Segment Start: Dataset

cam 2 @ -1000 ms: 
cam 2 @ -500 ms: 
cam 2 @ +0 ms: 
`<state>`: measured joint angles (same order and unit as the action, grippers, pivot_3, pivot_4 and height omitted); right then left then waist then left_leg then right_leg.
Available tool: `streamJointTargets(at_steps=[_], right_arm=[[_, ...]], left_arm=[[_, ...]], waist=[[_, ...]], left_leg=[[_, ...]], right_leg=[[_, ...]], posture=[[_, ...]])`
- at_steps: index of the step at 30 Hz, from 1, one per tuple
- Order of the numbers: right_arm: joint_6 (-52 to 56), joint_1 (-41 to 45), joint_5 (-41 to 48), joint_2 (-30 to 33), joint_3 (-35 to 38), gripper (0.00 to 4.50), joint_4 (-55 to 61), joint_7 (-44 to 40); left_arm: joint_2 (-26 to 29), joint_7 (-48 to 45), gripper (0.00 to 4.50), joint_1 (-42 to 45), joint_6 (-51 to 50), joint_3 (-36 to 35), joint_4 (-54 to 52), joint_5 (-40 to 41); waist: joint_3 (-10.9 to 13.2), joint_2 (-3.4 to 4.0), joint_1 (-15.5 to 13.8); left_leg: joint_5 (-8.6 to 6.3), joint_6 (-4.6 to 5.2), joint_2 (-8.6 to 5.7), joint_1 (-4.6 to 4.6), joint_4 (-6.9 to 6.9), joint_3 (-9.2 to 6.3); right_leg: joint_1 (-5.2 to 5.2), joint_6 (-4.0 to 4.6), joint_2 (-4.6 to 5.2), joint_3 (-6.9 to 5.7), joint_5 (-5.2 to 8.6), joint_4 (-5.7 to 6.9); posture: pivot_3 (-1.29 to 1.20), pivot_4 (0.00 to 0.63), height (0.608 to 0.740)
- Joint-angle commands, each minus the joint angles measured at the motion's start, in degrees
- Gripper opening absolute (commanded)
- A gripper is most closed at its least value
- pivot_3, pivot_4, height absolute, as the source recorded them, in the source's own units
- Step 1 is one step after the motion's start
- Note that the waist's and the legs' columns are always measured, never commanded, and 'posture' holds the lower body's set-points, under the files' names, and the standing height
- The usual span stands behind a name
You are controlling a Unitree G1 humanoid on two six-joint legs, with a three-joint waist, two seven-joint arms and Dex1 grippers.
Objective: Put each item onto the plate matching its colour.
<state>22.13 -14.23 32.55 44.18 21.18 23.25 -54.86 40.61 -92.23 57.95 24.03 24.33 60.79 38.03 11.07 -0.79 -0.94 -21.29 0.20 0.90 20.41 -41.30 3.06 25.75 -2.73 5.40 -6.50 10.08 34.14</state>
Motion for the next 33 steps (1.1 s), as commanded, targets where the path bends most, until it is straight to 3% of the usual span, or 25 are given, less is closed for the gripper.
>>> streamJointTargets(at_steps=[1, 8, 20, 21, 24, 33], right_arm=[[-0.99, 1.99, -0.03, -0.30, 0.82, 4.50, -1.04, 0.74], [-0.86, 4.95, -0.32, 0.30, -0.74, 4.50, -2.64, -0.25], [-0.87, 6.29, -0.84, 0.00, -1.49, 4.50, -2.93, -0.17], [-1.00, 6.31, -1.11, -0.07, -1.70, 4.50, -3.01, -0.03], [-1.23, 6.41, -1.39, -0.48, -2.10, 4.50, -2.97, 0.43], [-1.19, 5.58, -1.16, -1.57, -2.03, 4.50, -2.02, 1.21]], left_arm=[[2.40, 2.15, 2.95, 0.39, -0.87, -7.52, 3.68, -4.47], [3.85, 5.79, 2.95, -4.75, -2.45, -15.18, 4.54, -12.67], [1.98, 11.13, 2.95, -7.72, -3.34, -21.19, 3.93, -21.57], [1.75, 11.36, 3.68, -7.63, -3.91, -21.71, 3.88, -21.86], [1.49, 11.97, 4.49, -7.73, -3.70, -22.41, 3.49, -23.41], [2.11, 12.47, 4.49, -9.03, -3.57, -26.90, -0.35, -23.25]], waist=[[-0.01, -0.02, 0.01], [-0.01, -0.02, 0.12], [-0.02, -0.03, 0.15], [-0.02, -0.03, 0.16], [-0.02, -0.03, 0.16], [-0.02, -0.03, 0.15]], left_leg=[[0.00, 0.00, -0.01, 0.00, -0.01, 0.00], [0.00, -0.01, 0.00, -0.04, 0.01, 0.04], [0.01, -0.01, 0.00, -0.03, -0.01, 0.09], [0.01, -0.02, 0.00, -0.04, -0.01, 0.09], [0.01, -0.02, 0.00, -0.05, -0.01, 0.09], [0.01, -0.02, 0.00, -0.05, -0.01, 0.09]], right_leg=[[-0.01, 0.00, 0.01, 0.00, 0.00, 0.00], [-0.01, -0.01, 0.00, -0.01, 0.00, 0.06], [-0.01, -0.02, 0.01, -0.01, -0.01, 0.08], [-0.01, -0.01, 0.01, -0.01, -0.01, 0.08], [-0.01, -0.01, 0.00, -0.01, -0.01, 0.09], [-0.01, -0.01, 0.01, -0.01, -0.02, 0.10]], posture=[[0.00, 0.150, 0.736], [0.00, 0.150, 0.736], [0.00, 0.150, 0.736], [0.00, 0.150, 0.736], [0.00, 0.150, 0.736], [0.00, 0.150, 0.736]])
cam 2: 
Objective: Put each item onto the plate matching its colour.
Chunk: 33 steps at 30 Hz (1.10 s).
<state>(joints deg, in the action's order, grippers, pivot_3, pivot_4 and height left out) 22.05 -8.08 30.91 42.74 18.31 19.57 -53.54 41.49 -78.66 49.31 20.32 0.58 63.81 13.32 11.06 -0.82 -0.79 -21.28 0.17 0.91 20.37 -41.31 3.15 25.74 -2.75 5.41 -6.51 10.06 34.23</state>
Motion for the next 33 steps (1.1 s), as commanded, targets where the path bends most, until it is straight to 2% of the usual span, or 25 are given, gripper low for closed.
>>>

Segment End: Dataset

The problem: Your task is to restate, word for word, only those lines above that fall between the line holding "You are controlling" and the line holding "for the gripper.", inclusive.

Answer space:
You are controlling a Unitree G1 humanoid on two six-joint legs, with a three-joint waist, two seven-joint arms and Dex1 grippers.
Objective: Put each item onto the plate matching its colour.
<state>22.13 -14.23 32.55 44.18 21.18 23.25 -54.86 40.61 -92.23 57.95 24.03 24.33 60.79 38.03 11.07 -0.79 -0.94 -21.29 0.20 0.90 20.41 -41.30 3.06 25.75 -2.73 5.40 -6.50 10.08 34.14</state>
Motion for the next 33 steps (1.1 s), as commanded, targets where the path bends most, until it is straight to 3% of the usual span, or 25 are given, less is closed for the gripper.

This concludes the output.